Thursday, 21 January 2016

Rasheeda Yehuza: Africa’s tech Girl

Rasheeda Yehuza is having quite a time as one of the most recognisable names in Africa’s technology scene. In December 2015, she received the Future Awards Africa prize in technology for her work with Tech Needs Girls Ghana, a science mentoring scheme for girls, and for her work with Nasara Tech, a company she founded in 2013 to create tech-based solutions for problems in local communities.
True to its mission, Nasara Tech is behind the Nasara Voting System, a cloud-based innovation that electronically simulates the manual voting process, with the aim of improving how elections are conducted in Africa, from voter registration to balloting and collation of results. It is also the parent company of Nasara Mobile, a platform that provides bulk SMS services for individuals and organisations.
With her inventions, Yehuza told Women In Computer Science (WICS), she wants to project her country, Ghana, and by extension, Africa, onto the tech map and dispel negative stereotypes about the continent.
“I have a burning desire to improve systems in Ghana through technology as well as an entrepreneurship spirit to be a leading force in technology in the country and Africa as a whole,” she added.

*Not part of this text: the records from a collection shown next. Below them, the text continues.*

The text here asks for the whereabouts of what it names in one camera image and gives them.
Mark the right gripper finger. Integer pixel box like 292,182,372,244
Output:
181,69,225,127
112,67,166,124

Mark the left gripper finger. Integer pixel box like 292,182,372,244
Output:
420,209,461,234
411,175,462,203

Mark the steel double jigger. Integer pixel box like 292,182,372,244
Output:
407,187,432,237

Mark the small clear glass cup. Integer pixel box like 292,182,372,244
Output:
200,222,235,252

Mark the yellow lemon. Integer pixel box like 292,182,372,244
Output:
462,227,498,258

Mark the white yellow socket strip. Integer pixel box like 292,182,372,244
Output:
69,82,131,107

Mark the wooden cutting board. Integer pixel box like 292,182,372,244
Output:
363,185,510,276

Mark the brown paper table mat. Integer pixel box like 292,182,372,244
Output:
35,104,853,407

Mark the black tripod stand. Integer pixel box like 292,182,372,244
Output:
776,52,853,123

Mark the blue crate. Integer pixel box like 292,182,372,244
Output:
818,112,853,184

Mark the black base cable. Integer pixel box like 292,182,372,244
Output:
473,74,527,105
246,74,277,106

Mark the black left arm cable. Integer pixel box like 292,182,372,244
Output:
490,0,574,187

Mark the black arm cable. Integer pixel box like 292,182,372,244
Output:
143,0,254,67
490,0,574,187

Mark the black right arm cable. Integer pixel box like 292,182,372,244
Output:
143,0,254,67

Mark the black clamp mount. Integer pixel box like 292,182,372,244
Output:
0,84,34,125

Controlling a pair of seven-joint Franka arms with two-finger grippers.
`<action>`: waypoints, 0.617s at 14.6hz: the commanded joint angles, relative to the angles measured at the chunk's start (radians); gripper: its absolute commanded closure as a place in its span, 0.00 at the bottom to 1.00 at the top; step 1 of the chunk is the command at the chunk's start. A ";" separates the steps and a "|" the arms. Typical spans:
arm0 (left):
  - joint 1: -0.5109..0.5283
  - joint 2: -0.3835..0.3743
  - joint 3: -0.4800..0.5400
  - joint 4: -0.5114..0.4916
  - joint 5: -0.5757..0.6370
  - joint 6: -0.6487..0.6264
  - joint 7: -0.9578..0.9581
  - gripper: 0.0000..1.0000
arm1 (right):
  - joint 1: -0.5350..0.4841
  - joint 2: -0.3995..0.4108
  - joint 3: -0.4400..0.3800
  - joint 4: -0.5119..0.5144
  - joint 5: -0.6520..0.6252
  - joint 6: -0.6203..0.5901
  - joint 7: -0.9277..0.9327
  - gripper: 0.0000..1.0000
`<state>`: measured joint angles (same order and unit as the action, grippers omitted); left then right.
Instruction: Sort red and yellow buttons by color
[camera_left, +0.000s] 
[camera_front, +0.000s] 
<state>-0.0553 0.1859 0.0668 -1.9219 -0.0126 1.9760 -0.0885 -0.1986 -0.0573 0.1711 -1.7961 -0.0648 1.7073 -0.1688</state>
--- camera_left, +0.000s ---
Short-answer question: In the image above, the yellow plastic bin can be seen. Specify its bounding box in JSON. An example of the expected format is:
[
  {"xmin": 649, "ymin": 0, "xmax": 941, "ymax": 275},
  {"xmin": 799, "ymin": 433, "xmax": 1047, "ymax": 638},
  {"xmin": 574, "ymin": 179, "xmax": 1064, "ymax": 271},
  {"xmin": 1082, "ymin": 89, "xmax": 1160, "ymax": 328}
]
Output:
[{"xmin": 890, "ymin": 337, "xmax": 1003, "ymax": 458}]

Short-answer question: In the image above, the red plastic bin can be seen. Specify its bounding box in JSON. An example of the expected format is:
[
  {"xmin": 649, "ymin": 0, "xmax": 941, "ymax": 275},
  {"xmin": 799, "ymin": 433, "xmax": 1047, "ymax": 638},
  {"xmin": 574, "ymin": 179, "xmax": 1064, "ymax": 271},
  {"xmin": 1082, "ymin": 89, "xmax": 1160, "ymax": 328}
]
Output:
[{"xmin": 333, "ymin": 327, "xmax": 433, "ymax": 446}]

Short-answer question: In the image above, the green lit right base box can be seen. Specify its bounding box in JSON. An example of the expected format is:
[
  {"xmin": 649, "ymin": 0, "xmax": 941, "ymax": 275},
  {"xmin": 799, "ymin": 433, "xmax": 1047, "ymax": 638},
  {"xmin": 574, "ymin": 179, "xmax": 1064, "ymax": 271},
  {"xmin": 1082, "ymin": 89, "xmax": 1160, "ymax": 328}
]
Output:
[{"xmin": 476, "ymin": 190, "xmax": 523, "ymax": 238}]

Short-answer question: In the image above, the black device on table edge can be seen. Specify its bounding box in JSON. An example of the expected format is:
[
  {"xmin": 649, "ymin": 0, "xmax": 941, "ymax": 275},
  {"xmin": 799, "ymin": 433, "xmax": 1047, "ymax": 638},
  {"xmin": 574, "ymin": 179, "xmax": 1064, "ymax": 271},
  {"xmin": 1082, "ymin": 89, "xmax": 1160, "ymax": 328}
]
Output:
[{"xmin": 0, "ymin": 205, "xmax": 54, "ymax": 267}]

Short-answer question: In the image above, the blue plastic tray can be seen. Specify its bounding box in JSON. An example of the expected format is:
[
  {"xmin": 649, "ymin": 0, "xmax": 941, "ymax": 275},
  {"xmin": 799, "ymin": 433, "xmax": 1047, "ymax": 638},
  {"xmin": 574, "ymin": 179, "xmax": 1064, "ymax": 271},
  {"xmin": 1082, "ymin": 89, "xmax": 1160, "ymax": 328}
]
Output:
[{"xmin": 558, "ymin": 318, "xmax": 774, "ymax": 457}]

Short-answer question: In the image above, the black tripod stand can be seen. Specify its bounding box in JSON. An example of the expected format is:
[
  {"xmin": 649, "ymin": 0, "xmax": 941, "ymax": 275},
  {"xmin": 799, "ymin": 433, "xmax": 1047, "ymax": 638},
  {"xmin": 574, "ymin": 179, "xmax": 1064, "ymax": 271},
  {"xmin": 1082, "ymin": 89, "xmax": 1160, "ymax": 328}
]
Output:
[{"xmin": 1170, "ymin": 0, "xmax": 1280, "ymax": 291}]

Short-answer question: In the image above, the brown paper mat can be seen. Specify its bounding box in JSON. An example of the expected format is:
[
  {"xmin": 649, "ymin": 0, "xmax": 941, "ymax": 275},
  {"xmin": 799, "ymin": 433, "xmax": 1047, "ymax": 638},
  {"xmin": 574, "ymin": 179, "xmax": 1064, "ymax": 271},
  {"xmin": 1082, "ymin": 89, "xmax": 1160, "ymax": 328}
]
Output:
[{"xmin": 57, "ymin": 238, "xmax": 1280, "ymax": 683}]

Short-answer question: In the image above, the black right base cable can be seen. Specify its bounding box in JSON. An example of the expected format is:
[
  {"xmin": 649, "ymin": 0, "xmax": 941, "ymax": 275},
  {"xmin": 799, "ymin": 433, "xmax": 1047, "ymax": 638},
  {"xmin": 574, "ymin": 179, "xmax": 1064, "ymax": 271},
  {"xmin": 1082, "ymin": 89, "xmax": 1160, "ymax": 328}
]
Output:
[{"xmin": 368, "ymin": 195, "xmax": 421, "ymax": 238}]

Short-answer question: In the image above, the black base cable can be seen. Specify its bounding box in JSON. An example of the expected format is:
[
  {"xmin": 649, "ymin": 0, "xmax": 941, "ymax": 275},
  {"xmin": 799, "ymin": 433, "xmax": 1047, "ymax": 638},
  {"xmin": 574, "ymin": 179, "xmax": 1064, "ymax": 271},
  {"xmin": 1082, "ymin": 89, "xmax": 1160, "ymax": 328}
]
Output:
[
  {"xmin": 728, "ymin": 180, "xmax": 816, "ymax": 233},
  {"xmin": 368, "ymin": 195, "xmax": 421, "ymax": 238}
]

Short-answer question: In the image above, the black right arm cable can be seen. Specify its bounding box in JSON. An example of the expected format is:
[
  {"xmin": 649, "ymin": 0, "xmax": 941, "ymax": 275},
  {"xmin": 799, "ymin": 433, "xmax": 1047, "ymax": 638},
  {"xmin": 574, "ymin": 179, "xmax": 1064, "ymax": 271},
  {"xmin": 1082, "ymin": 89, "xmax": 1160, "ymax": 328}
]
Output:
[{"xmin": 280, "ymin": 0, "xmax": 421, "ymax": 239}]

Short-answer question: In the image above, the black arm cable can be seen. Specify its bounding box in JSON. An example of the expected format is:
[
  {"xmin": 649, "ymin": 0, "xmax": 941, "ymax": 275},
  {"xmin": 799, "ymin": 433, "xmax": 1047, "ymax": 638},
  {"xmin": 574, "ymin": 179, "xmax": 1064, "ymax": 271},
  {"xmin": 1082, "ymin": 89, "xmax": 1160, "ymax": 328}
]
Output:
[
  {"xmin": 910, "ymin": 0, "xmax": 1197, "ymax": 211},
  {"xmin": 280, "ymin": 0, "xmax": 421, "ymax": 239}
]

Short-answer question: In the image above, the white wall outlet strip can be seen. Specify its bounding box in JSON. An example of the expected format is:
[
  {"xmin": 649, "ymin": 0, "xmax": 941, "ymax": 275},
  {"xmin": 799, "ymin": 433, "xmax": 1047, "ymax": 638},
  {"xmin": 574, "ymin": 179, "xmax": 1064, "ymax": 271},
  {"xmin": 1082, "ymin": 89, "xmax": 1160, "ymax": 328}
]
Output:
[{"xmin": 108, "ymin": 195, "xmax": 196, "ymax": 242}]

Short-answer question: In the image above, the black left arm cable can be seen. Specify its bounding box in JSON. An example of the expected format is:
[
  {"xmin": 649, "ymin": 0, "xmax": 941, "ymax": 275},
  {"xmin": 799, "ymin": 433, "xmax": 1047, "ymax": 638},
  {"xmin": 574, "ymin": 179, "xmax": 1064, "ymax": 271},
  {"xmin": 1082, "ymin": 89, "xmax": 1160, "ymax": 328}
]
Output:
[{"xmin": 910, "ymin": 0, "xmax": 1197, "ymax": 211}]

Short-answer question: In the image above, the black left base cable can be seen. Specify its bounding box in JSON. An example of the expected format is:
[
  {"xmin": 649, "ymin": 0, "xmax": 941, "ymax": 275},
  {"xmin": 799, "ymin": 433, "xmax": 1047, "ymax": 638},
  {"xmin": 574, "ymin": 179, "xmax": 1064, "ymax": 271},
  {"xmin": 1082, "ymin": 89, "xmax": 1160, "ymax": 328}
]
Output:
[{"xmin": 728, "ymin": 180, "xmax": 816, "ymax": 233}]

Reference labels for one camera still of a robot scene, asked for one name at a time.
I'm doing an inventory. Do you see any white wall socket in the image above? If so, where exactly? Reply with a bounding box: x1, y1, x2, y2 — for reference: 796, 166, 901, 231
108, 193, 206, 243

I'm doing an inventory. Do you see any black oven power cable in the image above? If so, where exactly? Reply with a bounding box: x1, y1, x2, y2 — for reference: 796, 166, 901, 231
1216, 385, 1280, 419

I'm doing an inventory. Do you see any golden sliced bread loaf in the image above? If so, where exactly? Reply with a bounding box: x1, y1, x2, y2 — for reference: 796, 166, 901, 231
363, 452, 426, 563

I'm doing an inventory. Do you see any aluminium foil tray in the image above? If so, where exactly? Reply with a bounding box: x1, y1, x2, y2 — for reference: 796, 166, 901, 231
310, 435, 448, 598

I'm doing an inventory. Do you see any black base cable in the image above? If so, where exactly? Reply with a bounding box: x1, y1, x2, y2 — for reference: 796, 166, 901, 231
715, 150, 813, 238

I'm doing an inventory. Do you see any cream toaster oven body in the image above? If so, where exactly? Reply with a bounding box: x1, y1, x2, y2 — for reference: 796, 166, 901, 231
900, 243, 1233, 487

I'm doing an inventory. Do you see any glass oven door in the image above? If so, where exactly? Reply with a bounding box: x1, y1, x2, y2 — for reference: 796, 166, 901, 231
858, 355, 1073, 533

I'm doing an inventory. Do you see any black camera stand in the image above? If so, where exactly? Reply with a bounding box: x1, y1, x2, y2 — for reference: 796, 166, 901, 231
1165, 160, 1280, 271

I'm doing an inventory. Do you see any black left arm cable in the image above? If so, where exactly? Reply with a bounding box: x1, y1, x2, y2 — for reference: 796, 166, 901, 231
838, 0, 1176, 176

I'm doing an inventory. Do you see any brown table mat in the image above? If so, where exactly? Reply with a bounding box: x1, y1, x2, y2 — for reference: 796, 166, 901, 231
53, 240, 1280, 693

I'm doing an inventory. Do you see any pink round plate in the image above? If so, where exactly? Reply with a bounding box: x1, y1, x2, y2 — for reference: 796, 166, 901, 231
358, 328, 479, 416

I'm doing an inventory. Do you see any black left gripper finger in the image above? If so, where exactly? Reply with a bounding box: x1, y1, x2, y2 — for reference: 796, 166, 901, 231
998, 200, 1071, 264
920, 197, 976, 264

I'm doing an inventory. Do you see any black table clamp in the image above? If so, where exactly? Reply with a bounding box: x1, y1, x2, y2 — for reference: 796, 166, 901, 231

Rasheeda Yehuza is from Yendi, in the northern region of Ghana. She graduated from the St. Mary’s Senior High School, Accra, and went on to study Computer Science at Kwame Nkrumah’ University of Science and Technology, Kumasi. She is currently running the Master of Philosophy, Computer Science program at the same institution.
About her venture into technology, Yehuza said that when she was introduced to computer at the age of eight, she knew immediately that she would want a career in the field – not medicine as her parents wished for her.
Her story: “I knew I didn’t want to be in the health sciences even though it’s super cool and all. I was at a crossroad and my friends encouraged me to choose Computer Science. I secretly chose to pursue it and was offered admission at KNUST. I was also offered admission to study Nursing at a different university. I was pressurized to study Nursing (in fact it wasn’t even a choice). But when I received money to pay my fees, I paid for Computer Science at KNUST. I finally informed my family about my decision, and surprisingly, they were cool and told me to do what I wanted to do even though they clearly thought I made the wrong decision.”
She definitely made the right decision for herself, considering the number of projects she has launched and the accolades she has received.2015 was a particularly good year for her. Besides winning The Future Awards, she received an Engineers Without Borders, Canada, Kumvana Program fellowship, which saw her touring technology company and innovation labs in Canada, with the objective of experiencing, learning and, hopefully, adapting some of the methods to her country. In the same year, she was awarded a Mandela Washington Fellowship, which gives young people from Sub-Saharan Africa a chance to study for six weeks at a university in the United States.
It was for her leadership roles and commitment to public service on such projects as the Tech Needs Girls Ghana, which she co-founded with her friend, Regina Agyare, and The Hour of Code, which saw her mentor 70 schoolgirls in web programming and game development, that she won the Mandela Washington Fellowship.
For the fellowship, Yehuza studied a customised course in business and entrepreneurship at the University of Nevada, Reno.
“Aside from software engineering, I have a strong interest in business and social entrepreneurship,” she saidon her website.
Yehuza has described herself on a different platform as “a driven technology enthusiast, software engineer, product and project implementer, problem solver, social entrepreneur” who has ventured into entrepreneurial work, leading and managing teams and products.
Her pastime is reading ‘random articles’ online, and she has admitted to a fascination with space, aliens, history, medieval inventions and human evolution.